Tell-Tale
Page 6
‘Oh Laura, I’m sorry,’ Nina said, thankful for the diversion. What she really wanted to say just wouldn’t come out right. Instead, she touched a hand on Laura’s arm as she took the milk.
Laura pulled away. ‘You can’t leave me hanging like that. Tell me what you were going to ask.’ Laura slurped her drink then emptied an entire bag of oven chips on to a baking tray. ‘Get this. Tom said he’d cook every other night to share the domestic burden after I asked him if he’d forgotten where he lived.’ She said it in a demented voice. ‘So far that’s amounted to him bringing home two takeaways in the last week and suggesting we eat out for his other shift.’ Laura shoved the chips in the oven and cracked the ring pull on a can of baked beans.
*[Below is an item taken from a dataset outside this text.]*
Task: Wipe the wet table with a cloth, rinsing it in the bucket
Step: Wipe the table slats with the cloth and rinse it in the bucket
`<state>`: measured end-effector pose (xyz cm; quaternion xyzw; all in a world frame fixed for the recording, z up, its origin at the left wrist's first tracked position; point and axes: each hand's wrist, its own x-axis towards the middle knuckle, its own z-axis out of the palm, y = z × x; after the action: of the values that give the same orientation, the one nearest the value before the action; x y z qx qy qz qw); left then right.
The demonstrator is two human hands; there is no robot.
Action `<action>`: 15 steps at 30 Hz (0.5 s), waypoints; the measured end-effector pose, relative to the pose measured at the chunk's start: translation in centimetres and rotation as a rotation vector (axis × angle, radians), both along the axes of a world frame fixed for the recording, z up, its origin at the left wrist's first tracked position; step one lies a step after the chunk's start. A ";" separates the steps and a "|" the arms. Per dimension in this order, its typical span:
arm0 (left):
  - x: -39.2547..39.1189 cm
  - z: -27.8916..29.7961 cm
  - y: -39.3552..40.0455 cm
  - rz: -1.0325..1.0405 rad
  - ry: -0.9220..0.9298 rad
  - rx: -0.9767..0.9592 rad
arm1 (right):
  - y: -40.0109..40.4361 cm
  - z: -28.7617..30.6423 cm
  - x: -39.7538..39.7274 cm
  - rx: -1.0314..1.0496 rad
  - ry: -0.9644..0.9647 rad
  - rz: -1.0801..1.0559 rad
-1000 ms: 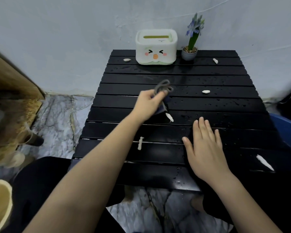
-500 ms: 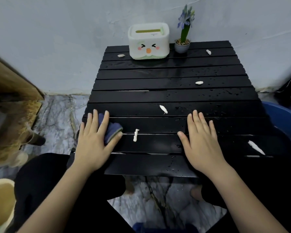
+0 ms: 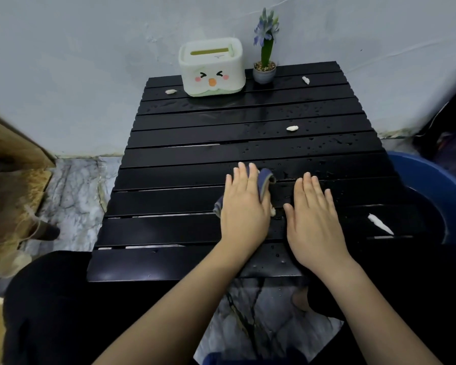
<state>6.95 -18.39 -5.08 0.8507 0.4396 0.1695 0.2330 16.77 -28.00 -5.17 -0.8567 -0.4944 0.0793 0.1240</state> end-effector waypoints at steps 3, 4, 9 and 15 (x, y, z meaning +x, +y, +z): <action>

Nina watched her friend blast angrily through the evening’s domesticity. She found herself thinking back to last night and the prawn curry Mick had whipped up. He’d even made his own naan bread. ‘Men are lousy cooks anyway,’ Nina lied, hoping it would make Laura feel better. ‘They make too much mess and we’re the ones left—’
‘I just can’t bloody take it any more, Nina.’ Laura slammed her mug on to the worktop and a circle of coffee pooled beneath it. ‘All I do is moan. It’s soul-destroying. And all my moaning is about him. It never used to be like this. There’s someone else. I’m sure of it.’ Laura’s brittle voice was desperate. Nina had never witnessed her so close to breaking. ‘It’s over, Neen. I give up. I want a new life.’ Laura briefly sank her face into her hands, let out three or four pitiful sobs before wiping her eyes and fixing a smile on her face. She was adept at burying her feelings. ‘Now, damn well tell me what you came here to get off your chest.’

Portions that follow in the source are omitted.